Tumgik
#Melting ​Caves
xtruss · 6 months
Text
Tumblr media
Mahesh Magar, a guide with Himalayan Research Expeditions, exits a cave on the Khumbu Glacier, just a short walk from Everest Base Camp. With elevations of more than 17,500 feet above sea level, these are some of the highest mapped caves in the world. Caves like this one are forming in high altitude Himalayan glaciers as soaring temperatures send more meltwater cascading through the insides of glaciers, melting tunnels that are literally rotting glaciers from the inside out.
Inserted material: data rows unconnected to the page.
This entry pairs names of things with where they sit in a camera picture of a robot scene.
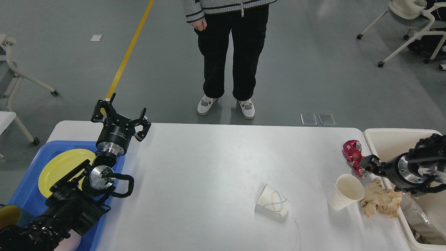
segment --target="white table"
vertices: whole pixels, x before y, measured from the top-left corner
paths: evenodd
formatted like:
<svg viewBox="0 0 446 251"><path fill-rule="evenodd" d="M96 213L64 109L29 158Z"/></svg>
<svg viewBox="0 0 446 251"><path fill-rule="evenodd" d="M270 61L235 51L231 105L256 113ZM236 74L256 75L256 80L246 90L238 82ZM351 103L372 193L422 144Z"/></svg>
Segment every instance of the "white table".
<svg viewBox="0 0 446 251"><path fill-rule="evenodd" d="M96 141L101 129L62 121L49 141ZM153 123L130 143L123 173L135 189L111 203L97 250L408 251L397 219L328 206L336 178L351 173L341 152L350 139L370 154L353 128ZM255 206L266 183L291 202L285 217Z"/></svg>
<svg viewBox="0 0 446 251"><path fill-rule="evenodd" d="M0 134L2 134L6 128L11 124L11 122L16 118L15 112L4 112L0 111Z"/></svg>

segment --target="black pants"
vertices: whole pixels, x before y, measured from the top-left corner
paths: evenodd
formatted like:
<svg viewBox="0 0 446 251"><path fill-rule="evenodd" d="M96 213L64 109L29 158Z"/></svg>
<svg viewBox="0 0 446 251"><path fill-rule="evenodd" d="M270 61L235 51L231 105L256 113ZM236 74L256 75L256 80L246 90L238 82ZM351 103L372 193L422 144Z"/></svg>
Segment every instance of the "black pants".
<svg viewBox="0 0 446 251"><path fill-rule="evenodd" d="M233 96L240 101L248 100L256 86L259 56L265 42L269 6L264 5L241 12L205 15L207 27L198 34L198 47L204 56L203 90L210 98L224 94L224 68L232 33L234 61L232 77Z"/></svg>

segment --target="hand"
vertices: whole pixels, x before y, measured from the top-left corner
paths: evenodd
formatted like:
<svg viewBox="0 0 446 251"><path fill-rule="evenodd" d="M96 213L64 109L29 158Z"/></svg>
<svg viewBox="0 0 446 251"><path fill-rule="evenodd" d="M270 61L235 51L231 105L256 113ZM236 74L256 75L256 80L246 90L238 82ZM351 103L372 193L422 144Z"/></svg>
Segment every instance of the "hand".
<svg viewBox="0 0 446 251"><path fill-rule="evenodd" d="M206 19L204 17L198 21L190 23L190 25L199 31L204 31L207 27Z"/></svg>

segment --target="white container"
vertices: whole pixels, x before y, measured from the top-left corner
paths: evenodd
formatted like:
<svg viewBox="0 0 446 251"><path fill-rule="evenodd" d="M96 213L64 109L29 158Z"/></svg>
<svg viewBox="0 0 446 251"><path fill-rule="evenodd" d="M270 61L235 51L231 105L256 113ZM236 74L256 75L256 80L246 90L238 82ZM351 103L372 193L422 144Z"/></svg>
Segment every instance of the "white container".
<svg viewBox="0 0 446 251"><path fill-rule="evenodd" d="M365 189L361 182L351 174L342 174L333 184L333 192L327 202L335 210L359 201L364 197Z"/></svg>
<svg viewBox="0 0 446 251"><path fill-rule="evenodd" d="M414 148L421 138L427 138L434 133L441 135L441 133L435 130L375 128L365 130L364 137L370 152L378 156L380 161L387 162ZM391 182L388 179L383 179L383 184L385 188L392 189ZM444 217L446 192L423 195L419 197L417 203L424 210L435 228L442 234L446 234L446 219ZM398 212L398 219L407 242L412 249L417 251L446 251L446 245L421 244L417 242L401 209Z"/></svg>

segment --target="white bin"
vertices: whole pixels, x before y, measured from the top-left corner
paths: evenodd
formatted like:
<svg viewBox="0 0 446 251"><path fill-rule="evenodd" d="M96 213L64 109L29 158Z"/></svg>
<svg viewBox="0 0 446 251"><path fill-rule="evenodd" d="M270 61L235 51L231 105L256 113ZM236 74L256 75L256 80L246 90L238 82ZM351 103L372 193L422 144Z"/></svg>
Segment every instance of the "white bin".
<svg viewBox="0 0 446 251"><path fill-rule="evenodd" d="M435 130L375 128L365 130L364 137L370 152L378 156L380 161L387 162L407 152L410 148L414 148L421 138L427 138L434 133L441 135ZM383 183L385 188L392 188L388 179L383 179ZM419 197L417 203L426 213L432 225L440 233L446 235L446 191L423 195ZM446 245L429 245L417 242L401 209L399 209L398 219L412 249L417 251L446 251Z"/></svg>

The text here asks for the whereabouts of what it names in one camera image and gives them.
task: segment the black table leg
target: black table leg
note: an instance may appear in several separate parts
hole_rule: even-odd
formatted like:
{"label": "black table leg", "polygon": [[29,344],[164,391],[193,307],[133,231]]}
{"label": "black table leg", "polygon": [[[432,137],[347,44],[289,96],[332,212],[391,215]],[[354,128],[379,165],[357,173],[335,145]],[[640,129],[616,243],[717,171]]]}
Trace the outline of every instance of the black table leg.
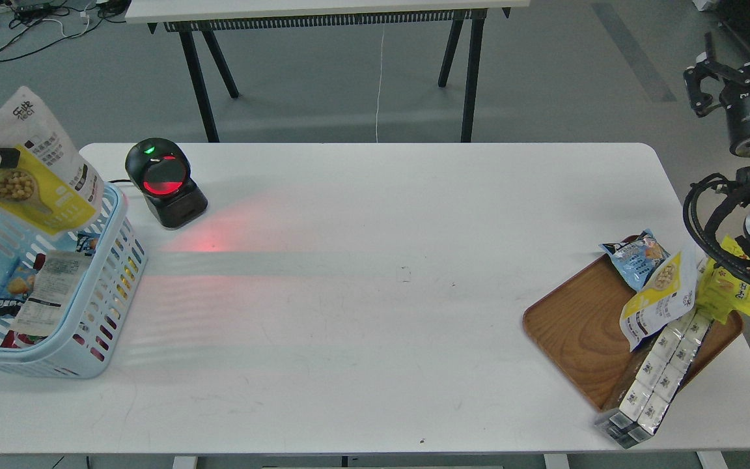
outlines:
{"label": "black table leg", "polygon": [[453,55],[456,54],[456,45],[459,44],[459,35],[462,33],[462,19],[454,19],[450,24],[450,36],[447,37],[447,48],[444,50],[444,60],[441,62],[441,71],[438,72],[438,86],[447,86],[447,77],[450,75],[450,66],[453,65]]}
{"label": "black table leg", "polygon": [[212,31],[202,31],[205,41],[208,43],[208,49],[210,54],[214,56],[214,62],[219,69],[221,79],[224,80],[224,86],[227,87],[227,92],[230,93],[231,98],[239,97],[239,90],[236,89],[236,83],[233,82],[233,76],[230,74],[230,69],[227,68],[227,62],[224,61],[224,55],[221,54],[221,48],[218,45],[216,36]]}
{"label": "black table leg", "polygon": [[193,91],[196,92],[196,101],[199,102],[199,112],[202,113],[202,122],[204,131],[208,134],[208,142],[218,143],[214,111],[210,107],[208,89],[204,86],[202,67],[199,64],[199,53],[196,51],[193,33],[182,31],[178,33],[178,36],[181,36],[181,47],[184,48],[184,58],[187,59],[187,69],[190,71],[190,80],[193,81]]}
{"label": "black table leg", "polygon": [[485,18],[471,19],[471,43],[467,52],[467,81],[465,82],[465,107],[462,110],[462,142],[470,142],[473,134],[473,110],[477,101],[479,80],[479,53],[482,51],[482,30]]}

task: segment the floor stripe
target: floor stripe
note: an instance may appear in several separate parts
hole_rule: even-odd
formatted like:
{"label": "floor stripe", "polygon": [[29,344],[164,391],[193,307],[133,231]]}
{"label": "floor stripe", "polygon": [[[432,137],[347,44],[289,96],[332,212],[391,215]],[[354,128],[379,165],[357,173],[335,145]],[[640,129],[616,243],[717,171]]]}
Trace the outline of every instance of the floor stripe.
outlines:
{"label": "floor stripe", "polygon": [[627,25],[621,20],[611,3],[593,3],[592,9],[595,15],[601,20],[604,29],[613,39],[618,50],[624,56],[633,73],[641,83],[646,94],[654,103],[667,103],[676,101],[676,96],[670,91],[670,88],[661,79],[655,66],[644,53],[638,41],[633,37],[633,33],[627,29]]}

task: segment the table leg
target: table leg
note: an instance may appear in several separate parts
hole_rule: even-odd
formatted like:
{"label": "table leg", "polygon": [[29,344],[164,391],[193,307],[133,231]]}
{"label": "table leg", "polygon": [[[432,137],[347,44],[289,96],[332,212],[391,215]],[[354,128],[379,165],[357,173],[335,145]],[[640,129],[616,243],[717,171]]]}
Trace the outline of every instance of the table leg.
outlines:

These Caves Mean Death For Himalayan Glaciers
Otherworldly Ice Caves are Rotting the Glaciers From the Inside Out, Putting Villages Below in the Path of Devastating Potential Flash Floods.
— By Douglas Fox | Photographs By Jason Gulley | January 10, 2024
Jason Gulley has spent 19 years crawling through the insides of glaciers, from Alaska to Nepal. Sometimes these caves, carved through the ice by running water, are large enough for a truck to drive through. Other times, they’re so narrow that he slides along the slippery floor on his belly. If he pauses, his clothing can freeze to the ice.
Gulley is a geologist at the University of South Florida, who began his career studying limestone caverns. It was only by chance that he started exploring the insides of glaciers. The first time he entered one of these caves in the Mount Everest Region, on Lhotse Glacier, was a harrowing experience.
He and his companion stood outside the entrance, watching basketball-sized rocks rain down from the unstable ice cliff overhead. After gathering his wits, he sprinted inside—followed a moment later by Douglas Benn, a veteran Himalayan Glaciologist from the University of St. Andrews in Scotland.
Tumblr media Tumblr media
Left: Glaciologist Doug Benn enters a massive cave on the Khumbu Glacier in December 2006. This cave formed as ponds of melted water, sitting on top of glaciers, elevated water pressured and punched open the cracks, causing lake water to surge into the surrounding ice. Right: ​As the mountainous ​region warms, these ponds of melted water are becoming more common, hastening the demise of frozen glaciers.
After a few minutes in the cave, they accidentally triggered a minor collapse. The brittle ceiling shattered in a rain of ice shards. “That’s when it really started to dawn on us,” says Gulley. “We really have no idea of what could kill us in here.”
In the years since, Gulley, Benn, and several other scientists have managed to explore these little-known caves. Their work has laid bare the private lives of glaciers—and the disease that is rapidly consuming them.
Glaciers in the Himalaya are thinning by up to nine feet per year, and these caves are playing a pivotal role, hollowing out and collapsing the ice from within.
“It’s the cancer that’s eating what’s left of the glacier,” says Gulley.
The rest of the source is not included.